Second, the trial judge’s focus on the relative levels of expertise between the two experts entirely “missed the purpose for which defendants sought to elicit Dr. Reddix's opinion.” The magistrate judge failed to note that the defense expert was presented “primarily to discredit the contention that Terbutaline is a known cause of cardiomyopathy” as the plaintiff’s expert opined. In presenting this view, the defense expert “did not need to be board-certified in cardiology or toxicology to explain that the studies relied on by the Husses.” Rather, the defense expert only needed sufficient “training and experience as a medical professional [as to] qualify him to tell the jury why the literature does not establish a causal link.” The circuit concluded that the defense expert’s education and knowledge “allowed him to form a reliable opinion as to whether, as a general matter, Terbutaline causes cardiomyopathy.” Huss, 571 F.3d at 455.

The circuit reversed and remanded the case because it concluded that the error prejudiced the defendants. “The crux of this case was whether Terbutaline causes cardiomyopathy,” explained the circuit.
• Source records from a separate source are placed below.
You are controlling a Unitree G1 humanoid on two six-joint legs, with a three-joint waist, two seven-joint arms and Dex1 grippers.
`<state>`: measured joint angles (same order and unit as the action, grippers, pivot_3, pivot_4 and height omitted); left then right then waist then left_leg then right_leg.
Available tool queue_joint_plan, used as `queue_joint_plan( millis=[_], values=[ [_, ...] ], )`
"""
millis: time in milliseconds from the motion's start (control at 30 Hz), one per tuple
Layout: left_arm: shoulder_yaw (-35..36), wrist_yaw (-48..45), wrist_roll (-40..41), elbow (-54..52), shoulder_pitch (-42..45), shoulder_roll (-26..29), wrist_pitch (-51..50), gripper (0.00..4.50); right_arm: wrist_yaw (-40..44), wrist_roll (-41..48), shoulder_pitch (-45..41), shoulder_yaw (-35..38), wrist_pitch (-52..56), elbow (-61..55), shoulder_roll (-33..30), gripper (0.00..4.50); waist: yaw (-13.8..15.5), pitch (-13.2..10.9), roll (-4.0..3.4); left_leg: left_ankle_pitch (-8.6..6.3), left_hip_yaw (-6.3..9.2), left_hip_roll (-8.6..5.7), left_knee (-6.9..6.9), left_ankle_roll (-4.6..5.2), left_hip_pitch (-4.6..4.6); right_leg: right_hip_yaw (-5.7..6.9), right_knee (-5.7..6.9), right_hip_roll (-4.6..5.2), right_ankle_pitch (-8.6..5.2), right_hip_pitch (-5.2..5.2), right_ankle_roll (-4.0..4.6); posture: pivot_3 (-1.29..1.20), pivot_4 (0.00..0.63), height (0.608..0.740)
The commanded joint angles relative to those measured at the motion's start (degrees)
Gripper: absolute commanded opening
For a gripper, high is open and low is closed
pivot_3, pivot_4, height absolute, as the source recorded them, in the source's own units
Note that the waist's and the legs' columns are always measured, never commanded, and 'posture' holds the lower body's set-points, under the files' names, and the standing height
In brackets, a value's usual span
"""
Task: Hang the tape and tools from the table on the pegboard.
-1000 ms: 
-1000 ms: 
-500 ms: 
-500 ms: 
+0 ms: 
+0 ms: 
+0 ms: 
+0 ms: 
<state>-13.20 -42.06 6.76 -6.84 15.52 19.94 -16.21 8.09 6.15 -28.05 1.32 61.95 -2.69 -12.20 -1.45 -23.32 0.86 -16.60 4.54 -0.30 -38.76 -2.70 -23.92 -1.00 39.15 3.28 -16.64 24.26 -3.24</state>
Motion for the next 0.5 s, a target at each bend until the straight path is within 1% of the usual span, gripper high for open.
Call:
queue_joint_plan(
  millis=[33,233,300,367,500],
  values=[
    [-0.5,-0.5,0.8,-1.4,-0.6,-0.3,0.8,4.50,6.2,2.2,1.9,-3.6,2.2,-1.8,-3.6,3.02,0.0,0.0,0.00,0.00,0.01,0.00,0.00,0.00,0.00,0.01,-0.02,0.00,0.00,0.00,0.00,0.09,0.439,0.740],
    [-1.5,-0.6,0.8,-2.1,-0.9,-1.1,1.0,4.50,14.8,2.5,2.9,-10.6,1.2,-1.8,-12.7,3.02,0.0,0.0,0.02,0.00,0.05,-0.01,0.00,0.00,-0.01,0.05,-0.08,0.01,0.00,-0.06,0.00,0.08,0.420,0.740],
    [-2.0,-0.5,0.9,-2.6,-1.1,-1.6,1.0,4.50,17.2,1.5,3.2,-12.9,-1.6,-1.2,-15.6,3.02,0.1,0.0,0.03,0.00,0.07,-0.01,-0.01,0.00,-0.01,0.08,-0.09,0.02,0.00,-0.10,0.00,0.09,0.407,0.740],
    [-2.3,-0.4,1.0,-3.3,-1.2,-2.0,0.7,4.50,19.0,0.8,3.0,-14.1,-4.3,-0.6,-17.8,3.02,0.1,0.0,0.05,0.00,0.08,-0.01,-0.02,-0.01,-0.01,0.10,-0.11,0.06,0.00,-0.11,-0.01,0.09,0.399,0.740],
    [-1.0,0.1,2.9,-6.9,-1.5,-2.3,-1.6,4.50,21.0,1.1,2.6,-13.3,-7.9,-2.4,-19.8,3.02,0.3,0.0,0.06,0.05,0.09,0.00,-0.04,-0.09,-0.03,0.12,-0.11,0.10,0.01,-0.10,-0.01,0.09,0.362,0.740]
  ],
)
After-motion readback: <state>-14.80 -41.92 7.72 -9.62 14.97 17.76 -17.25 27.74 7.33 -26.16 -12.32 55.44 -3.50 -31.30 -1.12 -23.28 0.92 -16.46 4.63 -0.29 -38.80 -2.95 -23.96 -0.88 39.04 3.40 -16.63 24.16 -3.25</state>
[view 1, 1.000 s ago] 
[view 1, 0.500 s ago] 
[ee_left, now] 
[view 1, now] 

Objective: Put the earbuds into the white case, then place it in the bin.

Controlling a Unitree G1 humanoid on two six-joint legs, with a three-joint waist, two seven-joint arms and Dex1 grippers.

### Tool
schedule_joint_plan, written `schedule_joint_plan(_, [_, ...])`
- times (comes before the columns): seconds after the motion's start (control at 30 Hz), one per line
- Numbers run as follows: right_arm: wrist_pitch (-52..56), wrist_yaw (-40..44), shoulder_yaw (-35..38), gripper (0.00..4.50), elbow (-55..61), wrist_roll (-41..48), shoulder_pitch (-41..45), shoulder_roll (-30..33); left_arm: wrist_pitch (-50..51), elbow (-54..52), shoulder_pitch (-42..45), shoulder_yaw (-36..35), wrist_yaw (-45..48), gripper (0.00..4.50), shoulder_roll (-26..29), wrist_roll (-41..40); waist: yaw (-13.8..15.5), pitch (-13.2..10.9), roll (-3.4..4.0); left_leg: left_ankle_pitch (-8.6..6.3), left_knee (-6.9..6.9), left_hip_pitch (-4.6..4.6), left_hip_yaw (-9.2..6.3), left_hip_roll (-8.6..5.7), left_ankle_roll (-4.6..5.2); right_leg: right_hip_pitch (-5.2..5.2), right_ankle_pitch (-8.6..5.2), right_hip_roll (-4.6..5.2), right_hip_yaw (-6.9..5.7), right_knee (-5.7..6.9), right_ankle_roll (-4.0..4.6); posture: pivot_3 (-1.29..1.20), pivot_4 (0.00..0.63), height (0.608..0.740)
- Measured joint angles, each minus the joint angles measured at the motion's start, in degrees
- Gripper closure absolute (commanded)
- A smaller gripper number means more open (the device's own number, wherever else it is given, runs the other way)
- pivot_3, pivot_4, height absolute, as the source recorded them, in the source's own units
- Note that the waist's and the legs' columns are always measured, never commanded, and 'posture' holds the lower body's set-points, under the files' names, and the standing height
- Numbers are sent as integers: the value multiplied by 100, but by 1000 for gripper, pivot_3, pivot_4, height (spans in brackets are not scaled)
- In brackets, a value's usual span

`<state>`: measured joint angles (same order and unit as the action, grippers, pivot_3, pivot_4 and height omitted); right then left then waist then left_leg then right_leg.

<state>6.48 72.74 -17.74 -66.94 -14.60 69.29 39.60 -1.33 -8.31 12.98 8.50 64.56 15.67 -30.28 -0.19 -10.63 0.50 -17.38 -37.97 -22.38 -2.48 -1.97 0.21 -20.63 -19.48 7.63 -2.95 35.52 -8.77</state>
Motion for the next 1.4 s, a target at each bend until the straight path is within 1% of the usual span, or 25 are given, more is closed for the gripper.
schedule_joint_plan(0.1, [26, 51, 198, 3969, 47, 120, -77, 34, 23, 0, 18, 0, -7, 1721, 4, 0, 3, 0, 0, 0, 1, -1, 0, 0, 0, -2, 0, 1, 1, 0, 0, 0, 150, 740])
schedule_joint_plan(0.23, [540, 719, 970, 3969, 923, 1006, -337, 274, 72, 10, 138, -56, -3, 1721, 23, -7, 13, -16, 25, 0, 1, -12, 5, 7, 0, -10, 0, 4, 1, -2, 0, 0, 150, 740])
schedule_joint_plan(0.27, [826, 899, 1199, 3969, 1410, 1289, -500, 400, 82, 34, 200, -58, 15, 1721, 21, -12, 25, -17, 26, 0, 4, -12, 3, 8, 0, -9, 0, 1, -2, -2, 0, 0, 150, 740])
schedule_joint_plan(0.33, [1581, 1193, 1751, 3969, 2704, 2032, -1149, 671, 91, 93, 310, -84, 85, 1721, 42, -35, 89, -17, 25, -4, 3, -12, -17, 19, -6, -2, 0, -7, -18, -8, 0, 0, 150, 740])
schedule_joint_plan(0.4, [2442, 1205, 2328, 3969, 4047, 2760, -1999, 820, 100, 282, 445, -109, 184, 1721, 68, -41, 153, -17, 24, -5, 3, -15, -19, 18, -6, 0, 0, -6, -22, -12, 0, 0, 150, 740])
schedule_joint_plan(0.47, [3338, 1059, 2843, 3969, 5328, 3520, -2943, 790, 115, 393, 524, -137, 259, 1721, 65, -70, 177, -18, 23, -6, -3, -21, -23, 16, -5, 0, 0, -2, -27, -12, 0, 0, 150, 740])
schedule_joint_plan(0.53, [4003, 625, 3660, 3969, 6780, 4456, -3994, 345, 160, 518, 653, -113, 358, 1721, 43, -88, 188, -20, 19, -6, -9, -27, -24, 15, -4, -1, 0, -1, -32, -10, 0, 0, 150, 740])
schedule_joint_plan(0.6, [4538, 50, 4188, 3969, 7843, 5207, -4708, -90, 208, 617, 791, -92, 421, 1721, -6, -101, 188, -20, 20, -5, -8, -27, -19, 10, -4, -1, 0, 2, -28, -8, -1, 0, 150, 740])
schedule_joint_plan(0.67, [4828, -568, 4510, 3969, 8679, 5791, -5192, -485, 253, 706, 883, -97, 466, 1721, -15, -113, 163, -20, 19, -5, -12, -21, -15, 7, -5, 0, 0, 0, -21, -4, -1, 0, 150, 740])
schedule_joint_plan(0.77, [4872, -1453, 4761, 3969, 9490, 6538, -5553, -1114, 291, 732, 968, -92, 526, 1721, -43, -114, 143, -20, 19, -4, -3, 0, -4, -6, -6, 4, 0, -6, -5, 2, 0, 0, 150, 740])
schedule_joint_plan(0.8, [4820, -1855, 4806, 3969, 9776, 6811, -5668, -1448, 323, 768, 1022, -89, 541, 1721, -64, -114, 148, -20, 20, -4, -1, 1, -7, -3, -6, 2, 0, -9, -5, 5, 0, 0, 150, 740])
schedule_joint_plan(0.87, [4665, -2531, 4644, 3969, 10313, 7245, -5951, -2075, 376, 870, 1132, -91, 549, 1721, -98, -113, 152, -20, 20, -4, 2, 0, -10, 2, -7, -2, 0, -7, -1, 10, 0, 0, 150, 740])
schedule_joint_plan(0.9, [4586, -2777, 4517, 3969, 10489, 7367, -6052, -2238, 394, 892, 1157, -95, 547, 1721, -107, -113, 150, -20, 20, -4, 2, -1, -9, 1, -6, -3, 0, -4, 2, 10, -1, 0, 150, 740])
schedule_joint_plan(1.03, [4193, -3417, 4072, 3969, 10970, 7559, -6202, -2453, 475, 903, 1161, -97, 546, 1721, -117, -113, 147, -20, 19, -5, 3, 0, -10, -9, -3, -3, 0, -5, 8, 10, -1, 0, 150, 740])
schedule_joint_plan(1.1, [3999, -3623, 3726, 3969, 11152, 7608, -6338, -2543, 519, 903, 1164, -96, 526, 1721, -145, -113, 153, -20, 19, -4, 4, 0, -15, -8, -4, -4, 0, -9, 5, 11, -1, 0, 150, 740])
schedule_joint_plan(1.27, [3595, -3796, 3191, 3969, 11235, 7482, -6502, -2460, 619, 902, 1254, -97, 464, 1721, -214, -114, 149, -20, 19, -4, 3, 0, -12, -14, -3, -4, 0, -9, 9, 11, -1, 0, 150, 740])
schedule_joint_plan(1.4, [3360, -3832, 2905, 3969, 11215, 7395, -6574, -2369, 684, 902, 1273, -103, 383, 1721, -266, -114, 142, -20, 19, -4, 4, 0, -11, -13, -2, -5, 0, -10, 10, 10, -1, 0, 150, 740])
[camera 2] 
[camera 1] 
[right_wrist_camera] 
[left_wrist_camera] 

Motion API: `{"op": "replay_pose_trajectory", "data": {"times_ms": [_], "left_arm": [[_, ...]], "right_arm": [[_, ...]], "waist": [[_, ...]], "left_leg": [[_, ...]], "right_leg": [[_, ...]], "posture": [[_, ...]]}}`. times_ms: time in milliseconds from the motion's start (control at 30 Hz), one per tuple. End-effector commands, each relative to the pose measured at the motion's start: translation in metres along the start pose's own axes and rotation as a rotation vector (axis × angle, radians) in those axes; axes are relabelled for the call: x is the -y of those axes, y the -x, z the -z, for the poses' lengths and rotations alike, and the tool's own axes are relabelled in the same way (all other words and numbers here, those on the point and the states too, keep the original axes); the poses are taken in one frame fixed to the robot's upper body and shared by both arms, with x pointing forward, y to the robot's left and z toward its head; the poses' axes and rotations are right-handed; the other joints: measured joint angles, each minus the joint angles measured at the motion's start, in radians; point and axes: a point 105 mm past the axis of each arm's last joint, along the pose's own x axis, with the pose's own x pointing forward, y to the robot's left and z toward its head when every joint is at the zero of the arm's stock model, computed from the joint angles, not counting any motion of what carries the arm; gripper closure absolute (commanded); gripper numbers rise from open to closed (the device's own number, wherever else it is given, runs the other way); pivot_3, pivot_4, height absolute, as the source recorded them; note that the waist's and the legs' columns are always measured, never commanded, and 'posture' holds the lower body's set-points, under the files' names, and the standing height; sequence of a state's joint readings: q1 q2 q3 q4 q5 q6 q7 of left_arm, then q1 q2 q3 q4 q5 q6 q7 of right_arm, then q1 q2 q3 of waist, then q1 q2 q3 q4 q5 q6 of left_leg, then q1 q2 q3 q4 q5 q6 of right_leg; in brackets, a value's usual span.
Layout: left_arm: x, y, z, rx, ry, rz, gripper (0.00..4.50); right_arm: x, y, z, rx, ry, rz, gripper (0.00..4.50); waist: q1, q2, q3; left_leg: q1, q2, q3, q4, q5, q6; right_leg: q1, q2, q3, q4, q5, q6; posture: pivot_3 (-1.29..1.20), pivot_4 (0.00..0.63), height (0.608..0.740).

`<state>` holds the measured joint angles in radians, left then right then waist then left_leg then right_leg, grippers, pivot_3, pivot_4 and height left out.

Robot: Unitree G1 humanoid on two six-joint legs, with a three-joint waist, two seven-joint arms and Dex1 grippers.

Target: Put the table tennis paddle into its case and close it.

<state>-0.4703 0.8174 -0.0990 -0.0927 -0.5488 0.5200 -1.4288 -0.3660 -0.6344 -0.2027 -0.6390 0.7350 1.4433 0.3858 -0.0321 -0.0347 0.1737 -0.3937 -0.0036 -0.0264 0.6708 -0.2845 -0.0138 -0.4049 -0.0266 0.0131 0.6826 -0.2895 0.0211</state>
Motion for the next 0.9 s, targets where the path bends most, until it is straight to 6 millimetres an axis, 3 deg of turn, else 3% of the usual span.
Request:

The exclusion of the defense expert testimony “prevented the defendants from demonstrating that the Husses relied on medical literature which was unreliable, anecdotal, and contradicted by other studies,” and because the case was close, the defense expert testimony would “have added information that, if the jurors found it credible, might have been determinative” of the difficult causation questions.”Huss, 571 F.3d at 456 (quoting Battle v. Mem'l Hosp. at Gulfport, 228 F.3d 544, 553 (5th Cir. 2000) (microbiomedical researcher testimony was not cumulative and its exclusion was not harmless because it added information on a topic addressed generally by other experts and it might have affected the jury’s assessment of thee evidence in the case)).